Environmental group seeks to release wasp-nest beetles and hoverfly for problem wasps

German and common wasps are widely distributed in New Zealand.
German and common wasps are widely distributed in New Zealand. Photo credit: Getty

An action group is seeking the release of wasp-nest beetles and hoverfly to combat an "invading horde" of wasps.

The Vespula Biocontrol Action Group has written an application to propose the use of biological control agents as a way of tackling invasive German and common wasps.

A report released by the Environmental Protection Authority (EPA) on Friday said biocontrol agents such as wasp-nest beetles and hoverfly would be a sustainable option, as opposed to pesticides.

German and common wasps are widely distributed in New Zealand and pose a significant threat to conservational values and primary industries.

"In the peak of summer, our beech forests are thought to host an estimated 10,000 invasive German and common wasps per hectare," the report said.

"These social wasps are currently mainly controlled by pesticides.
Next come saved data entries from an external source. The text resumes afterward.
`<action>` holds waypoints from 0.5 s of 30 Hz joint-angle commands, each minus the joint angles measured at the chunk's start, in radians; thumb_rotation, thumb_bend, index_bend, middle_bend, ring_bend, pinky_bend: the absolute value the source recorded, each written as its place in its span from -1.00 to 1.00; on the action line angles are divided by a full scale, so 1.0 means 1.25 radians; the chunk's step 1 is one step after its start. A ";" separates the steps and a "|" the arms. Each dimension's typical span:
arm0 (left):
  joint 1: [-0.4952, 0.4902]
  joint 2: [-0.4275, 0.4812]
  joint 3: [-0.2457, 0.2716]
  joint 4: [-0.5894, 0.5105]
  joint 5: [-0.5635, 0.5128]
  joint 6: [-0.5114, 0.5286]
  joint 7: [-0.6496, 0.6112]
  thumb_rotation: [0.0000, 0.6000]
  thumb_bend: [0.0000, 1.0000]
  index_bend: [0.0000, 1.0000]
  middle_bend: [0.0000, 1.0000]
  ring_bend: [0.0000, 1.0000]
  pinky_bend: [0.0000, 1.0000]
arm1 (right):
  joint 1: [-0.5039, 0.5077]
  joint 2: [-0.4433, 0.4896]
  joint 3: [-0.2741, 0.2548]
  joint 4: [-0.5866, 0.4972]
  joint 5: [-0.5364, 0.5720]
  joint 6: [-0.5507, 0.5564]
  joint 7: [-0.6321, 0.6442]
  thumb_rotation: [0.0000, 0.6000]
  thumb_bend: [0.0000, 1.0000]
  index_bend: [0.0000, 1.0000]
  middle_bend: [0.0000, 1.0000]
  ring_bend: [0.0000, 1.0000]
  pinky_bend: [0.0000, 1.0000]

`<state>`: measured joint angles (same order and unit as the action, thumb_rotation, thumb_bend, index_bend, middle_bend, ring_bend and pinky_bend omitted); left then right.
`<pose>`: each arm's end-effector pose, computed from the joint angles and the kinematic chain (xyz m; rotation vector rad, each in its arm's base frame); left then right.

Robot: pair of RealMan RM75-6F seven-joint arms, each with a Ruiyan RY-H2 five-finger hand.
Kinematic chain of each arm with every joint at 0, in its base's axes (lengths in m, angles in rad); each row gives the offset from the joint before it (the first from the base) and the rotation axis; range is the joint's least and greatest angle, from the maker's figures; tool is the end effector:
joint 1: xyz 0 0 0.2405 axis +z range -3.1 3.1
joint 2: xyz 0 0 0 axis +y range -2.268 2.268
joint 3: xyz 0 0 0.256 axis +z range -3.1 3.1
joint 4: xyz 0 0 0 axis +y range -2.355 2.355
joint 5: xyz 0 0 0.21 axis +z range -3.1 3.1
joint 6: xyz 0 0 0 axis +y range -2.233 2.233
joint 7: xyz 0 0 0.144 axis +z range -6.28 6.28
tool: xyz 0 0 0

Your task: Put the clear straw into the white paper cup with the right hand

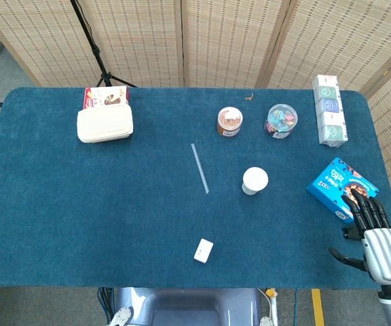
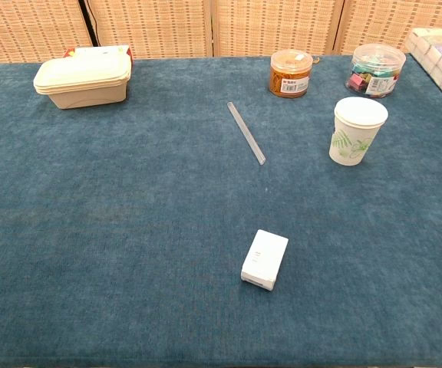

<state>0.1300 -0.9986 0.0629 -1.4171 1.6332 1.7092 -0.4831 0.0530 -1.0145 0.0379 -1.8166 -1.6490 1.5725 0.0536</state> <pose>-0.3534 0.0851 0.2238 -1.2875 -1.0414 -1.0177 -0.2594 -0.1650 0.1773 1.4035 -0.9236 1.1315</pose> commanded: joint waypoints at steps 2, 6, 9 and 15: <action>0.000 0.000 0.000 0.000 0.001 0.000 0.000 1.00 -1.00 -1.00 -1.00 -1.00 -1.00 | 0.000 0.000 0.000 0.000 0.000 0.000 0.000 1.00 -1.00 -1.00 -1.00 -1.00 -1.00; 0.000 0.000 0.001 0.001 0.002 0.000 0.000 1.00 -1.00 -1.00 -1.00 -1.00 -1.00 | 0.000 0.000 -0.001 -0.001 0.001 -0.002 0.000 1.00 -1.00 -1.00 -1.00 -1.00 -1.00; 0.000 0.000 0.001 0.001 0.003 0.001 0.001 1.00 -1.00 -1.00 -1.00 -1.00 -1.00 | 0.000 0.000 -0.001 -0.001 0.001 -0.002 -0.001 1.00 -1.00 -0.99 -1.00 -1.00 -1.00; 0.001 0.000 0.000 -0.001 0.002 0.004 0.002 1.00 -1.00 -1.00 -1.00 -1.00 -1.00 | 0.002 -0.001 -0.001 0.000 0.004 -0.008 -0.003 1.00 -1.00 -0.99 -1.00 -1.00 -1.00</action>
<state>0.1310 -0.9987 0.0632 -1.4186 1.6362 1.7137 -0.4811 0.0545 -1.0150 0.0363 -1.8173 -1.6451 1.5631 0.0504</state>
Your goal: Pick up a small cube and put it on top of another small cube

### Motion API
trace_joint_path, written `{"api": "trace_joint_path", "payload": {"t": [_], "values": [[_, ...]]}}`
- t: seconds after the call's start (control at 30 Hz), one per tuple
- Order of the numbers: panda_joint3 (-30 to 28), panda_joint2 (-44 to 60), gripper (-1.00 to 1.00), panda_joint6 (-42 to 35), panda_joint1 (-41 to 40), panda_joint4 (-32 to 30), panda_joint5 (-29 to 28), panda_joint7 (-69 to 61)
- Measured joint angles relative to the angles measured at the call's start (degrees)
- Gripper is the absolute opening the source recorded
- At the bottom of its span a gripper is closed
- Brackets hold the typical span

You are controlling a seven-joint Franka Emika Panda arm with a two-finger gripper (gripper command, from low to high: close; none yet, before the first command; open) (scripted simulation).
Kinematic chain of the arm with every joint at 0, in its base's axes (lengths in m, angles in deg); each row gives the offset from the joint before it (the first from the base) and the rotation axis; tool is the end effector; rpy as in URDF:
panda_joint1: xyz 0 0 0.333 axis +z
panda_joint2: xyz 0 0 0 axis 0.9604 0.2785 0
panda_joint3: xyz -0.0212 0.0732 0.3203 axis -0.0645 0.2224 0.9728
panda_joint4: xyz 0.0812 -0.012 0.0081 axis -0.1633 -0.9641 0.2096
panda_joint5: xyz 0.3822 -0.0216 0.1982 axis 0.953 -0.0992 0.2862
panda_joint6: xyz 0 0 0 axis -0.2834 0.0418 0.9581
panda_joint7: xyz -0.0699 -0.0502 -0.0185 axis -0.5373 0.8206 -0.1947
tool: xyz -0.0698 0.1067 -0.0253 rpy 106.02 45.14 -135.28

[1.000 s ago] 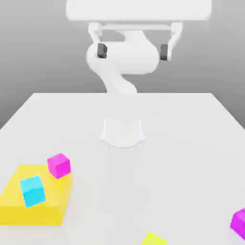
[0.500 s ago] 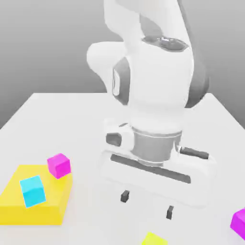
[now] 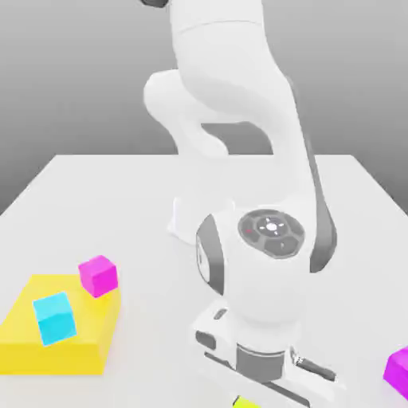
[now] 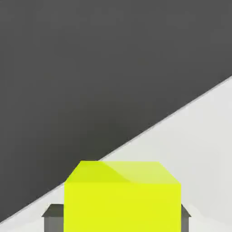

Pesticides are expensive, labour intensive and potentially hazardous to non-target organism and treated areas are quickly recolonised by queen wasps from non-treated areas.

"Biological control is the only sustainable option to reach these out of range populations and mitigate the damage caused by these social wasps.

"The effects of the introduction of exotic biocontrol agents can result from an introduction of a new organism into the New Zealand environment; and a reduction in the target pest through successful biocontrol."

The application seeks submitters to comment on the analysis and provide information that would support the full assessment to be published.